Zhang Enli, Bucket 5, oil on canvas, 2007
Art is about focus, the mind homing in on something or some emotion before transferring that energy into an artistic product, notes on a stave, steps on a dance floor, words in the mouth of an actor, paint on a canvas, you get the idea, from the mind through the body into or onto whatever is the chosen medium. For a painter, Enli in this case, there are so many options, so many considerations, so many choices, oils, acrylics, board, canvas, grape stems, representational or abstracted, it’s always ‘make your mind up’ time. Art is mind on matter, even if that matter is the thin air fattened by a few Beethoven chords. Long and the short is that our friend Zhang has a technique and an eye that Pablo would have been proud of. Word of warning: No good admiring it on a computer screen, or worse still a crappy iPad. You gotta go and see for yourself the delicacy of the brushwork, the subtlety of the colours, the perfection of the composition. It raises the humble bucket into an icon, but the icon is dedicated to our humanity, to the essential ordinariness of all of us, our common bond in the occasionally very damp and gloomy human condition. Art is elevation. It makes us feel good and alive, and it is not a luxury, it is oxygen to our soul and any attack on the arts, by reducing curriculum time in schools, or failing to fund local arts, national arts, whatever, is an attack on the species. Forget global warming, the battle for the survival of the human race is an artistic battle. Still, that’s enough from me on my hobbyhorse. Uncle Toby would be proud of me, de gustibus non est disputandum. . . and so on and so forth. Get along to the gallery and get a load of it for yourselves.

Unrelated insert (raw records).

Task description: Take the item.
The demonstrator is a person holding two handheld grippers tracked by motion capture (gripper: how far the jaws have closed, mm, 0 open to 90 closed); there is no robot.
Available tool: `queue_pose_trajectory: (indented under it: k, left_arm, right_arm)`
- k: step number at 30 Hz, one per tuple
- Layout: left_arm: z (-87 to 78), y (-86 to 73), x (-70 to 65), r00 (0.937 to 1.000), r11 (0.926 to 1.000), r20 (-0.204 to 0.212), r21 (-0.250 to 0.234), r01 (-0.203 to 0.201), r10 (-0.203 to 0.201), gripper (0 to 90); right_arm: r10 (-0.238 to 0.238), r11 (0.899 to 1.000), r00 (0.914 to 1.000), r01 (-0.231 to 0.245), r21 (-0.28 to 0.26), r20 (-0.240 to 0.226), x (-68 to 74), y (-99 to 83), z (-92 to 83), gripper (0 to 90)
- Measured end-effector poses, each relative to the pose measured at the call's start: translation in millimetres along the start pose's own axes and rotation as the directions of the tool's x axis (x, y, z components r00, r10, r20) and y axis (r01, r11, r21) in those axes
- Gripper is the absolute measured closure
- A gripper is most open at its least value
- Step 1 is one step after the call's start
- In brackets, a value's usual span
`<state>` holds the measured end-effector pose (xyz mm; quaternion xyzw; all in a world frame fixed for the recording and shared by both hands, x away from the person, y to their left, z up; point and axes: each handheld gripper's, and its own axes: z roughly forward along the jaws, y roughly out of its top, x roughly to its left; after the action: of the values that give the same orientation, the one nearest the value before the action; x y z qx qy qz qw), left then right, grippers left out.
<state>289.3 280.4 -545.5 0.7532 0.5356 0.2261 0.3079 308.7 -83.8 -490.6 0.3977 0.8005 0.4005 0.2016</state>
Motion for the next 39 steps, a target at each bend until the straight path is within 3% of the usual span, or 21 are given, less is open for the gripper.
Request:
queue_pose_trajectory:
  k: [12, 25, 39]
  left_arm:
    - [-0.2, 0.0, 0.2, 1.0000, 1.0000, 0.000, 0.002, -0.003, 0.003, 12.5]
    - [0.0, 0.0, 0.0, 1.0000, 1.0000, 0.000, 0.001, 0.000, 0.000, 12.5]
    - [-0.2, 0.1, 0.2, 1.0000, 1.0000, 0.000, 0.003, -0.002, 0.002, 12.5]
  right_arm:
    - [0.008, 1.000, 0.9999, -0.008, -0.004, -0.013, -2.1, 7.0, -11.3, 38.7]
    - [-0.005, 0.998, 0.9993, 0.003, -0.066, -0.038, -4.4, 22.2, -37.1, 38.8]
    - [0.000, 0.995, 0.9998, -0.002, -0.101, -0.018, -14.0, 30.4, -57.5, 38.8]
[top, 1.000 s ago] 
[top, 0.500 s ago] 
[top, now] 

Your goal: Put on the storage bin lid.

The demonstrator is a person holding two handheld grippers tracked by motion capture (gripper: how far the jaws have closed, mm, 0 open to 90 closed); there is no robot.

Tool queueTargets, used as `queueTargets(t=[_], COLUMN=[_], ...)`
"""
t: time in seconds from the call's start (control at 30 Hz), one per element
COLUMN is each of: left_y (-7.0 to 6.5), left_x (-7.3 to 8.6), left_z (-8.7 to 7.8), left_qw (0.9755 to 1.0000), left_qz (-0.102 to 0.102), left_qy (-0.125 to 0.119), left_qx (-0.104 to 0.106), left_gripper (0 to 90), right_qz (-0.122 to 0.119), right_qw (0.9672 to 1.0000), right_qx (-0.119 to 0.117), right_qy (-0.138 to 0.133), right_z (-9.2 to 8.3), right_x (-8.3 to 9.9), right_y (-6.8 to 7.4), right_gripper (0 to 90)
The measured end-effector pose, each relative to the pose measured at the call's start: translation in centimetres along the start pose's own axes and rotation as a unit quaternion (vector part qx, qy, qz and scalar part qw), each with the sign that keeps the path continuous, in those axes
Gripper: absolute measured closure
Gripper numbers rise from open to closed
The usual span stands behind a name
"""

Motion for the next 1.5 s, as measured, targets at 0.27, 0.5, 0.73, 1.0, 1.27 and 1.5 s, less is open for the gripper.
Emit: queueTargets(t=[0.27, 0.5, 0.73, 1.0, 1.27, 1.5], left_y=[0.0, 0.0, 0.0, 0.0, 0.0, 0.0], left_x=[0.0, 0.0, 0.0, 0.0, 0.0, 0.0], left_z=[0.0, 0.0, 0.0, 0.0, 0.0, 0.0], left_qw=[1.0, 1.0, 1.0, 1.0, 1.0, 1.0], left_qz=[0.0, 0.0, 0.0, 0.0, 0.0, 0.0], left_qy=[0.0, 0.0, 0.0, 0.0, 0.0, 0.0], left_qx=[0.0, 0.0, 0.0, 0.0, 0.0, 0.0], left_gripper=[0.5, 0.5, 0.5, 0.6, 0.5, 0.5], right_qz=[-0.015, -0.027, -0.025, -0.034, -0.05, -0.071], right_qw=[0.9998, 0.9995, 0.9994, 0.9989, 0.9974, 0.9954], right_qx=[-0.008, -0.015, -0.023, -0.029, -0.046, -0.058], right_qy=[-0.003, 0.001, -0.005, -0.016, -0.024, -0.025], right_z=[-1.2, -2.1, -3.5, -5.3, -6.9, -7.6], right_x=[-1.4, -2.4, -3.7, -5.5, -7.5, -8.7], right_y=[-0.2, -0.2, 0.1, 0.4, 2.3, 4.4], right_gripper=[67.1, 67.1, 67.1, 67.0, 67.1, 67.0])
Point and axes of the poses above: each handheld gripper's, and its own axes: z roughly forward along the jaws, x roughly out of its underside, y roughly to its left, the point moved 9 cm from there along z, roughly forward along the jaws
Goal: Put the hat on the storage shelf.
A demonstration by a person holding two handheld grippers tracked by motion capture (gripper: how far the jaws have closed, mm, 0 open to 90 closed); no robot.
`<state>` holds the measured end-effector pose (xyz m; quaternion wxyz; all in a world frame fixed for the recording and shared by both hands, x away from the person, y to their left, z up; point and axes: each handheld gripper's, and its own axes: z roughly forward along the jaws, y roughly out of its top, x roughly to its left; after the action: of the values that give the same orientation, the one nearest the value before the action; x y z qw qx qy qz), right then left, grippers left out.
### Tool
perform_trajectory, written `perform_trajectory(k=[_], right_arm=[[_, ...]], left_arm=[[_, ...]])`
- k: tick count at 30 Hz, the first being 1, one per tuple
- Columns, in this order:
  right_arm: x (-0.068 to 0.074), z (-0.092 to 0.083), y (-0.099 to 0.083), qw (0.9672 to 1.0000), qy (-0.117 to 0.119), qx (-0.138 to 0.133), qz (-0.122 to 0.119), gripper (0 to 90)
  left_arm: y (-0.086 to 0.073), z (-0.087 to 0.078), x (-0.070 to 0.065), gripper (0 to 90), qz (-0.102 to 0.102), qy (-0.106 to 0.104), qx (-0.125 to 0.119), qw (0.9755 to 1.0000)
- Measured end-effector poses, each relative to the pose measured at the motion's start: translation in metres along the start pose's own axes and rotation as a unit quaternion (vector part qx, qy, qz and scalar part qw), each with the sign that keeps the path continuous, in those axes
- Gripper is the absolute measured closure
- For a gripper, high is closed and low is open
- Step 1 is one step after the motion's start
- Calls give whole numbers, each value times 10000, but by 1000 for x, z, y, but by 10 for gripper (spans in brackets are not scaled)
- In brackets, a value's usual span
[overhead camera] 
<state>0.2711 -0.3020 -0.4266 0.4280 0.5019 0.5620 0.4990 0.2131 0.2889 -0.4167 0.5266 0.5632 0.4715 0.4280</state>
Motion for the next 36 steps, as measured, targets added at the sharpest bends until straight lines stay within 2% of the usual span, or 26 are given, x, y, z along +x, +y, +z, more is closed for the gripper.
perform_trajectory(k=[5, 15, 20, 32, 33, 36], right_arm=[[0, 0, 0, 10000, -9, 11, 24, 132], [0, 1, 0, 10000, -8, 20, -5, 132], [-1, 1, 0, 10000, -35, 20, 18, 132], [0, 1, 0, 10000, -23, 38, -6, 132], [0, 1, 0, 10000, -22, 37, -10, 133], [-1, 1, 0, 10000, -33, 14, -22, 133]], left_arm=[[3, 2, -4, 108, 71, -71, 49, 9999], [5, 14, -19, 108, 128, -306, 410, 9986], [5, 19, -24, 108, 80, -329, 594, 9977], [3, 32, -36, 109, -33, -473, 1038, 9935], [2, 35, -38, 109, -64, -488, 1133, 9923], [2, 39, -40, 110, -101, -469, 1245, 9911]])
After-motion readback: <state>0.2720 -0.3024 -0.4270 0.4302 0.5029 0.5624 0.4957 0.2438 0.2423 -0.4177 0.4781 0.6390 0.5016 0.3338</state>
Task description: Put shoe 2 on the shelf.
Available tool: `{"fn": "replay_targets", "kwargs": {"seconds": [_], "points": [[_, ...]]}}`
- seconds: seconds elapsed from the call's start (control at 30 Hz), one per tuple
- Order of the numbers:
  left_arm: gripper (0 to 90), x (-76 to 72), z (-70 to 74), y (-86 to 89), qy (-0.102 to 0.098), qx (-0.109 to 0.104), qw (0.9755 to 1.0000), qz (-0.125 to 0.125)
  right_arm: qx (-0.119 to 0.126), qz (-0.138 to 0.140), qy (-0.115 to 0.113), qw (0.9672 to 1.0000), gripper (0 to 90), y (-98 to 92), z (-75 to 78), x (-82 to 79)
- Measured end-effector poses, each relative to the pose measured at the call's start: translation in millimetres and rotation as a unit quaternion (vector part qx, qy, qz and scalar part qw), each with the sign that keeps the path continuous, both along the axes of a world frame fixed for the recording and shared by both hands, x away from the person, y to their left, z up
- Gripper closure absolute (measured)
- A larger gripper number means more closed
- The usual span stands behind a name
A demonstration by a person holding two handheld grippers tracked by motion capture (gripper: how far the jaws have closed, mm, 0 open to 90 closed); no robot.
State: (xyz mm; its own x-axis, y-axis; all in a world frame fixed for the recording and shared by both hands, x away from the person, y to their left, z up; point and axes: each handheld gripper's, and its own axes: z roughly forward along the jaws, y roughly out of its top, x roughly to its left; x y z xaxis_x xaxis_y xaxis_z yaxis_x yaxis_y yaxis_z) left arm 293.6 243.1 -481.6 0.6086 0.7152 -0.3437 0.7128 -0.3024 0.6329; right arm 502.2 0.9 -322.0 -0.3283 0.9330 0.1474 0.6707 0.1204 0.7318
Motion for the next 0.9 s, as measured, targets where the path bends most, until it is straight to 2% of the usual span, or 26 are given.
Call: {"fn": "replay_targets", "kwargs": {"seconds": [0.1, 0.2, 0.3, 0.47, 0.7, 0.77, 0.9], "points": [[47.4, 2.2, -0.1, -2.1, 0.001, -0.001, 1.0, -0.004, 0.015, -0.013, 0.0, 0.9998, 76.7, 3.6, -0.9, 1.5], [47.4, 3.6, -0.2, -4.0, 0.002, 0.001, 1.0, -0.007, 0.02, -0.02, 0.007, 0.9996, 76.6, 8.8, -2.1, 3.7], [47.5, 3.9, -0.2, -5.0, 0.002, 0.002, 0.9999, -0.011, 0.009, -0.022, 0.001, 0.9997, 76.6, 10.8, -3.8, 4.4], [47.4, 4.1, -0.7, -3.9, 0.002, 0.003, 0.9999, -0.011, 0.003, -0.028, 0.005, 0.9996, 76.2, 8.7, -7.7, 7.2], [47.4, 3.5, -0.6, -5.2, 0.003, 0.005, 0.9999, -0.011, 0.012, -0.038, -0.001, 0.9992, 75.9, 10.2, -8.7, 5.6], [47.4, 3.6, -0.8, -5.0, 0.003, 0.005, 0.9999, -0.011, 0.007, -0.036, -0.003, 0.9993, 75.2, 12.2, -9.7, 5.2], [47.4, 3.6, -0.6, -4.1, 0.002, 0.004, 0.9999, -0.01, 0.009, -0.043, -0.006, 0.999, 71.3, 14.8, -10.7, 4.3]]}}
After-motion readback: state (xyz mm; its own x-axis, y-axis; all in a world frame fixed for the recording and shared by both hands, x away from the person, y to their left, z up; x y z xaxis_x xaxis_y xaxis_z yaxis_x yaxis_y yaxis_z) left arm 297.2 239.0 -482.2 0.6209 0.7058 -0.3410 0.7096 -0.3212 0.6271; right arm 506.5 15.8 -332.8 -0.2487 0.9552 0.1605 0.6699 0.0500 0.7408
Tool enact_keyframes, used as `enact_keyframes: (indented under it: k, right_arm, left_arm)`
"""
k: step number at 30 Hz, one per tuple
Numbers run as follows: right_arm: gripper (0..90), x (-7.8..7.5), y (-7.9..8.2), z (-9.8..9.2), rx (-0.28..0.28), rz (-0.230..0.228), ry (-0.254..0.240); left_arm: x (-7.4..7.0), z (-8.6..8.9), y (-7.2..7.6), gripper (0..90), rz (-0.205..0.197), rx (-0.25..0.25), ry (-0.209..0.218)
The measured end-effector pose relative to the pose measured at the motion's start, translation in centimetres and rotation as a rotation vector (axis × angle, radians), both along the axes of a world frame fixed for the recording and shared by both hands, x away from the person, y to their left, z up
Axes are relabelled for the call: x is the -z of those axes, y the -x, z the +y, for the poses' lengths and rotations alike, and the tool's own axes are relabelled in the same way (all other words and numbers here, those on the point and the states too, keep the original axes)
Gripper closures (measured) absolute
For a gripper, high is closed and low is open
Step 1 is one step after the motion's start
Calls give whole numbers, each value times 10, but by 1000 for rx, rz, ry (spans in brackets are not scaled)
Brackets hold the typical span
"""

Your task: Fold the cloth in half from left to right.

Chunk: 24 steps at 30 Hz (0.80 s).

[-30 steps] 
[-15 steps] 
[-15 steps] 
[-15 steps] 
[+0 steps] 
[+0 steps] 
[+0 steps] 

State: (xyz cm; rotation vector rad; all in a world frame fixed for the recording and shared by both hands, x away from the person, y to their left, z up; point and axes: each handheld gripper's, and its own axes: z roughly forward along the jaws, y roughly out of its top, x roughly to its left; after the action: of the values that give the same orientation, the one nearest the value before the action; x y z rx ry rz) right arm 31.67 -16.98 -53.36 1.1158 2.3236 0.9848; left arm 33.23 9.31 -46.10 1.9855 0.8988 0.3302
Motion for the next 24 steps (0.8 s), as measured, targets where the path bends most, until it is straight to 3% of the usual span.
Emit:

Meanwhile, busy busy busy. It’s still chucking it down outside when I head back to Blackfriars and I’m sitting on the train bound for Denmark Hill when the blog editor comes on the mobile blower to say we’ve had another sweet comment on Jonah and Anna-Belle, our running soap, from dear old Molly Rosenberg. She’s such a darling, melts my heart every time. A ray of sunshine on a godawful day!
Note to myself: must get more sleep and slow down!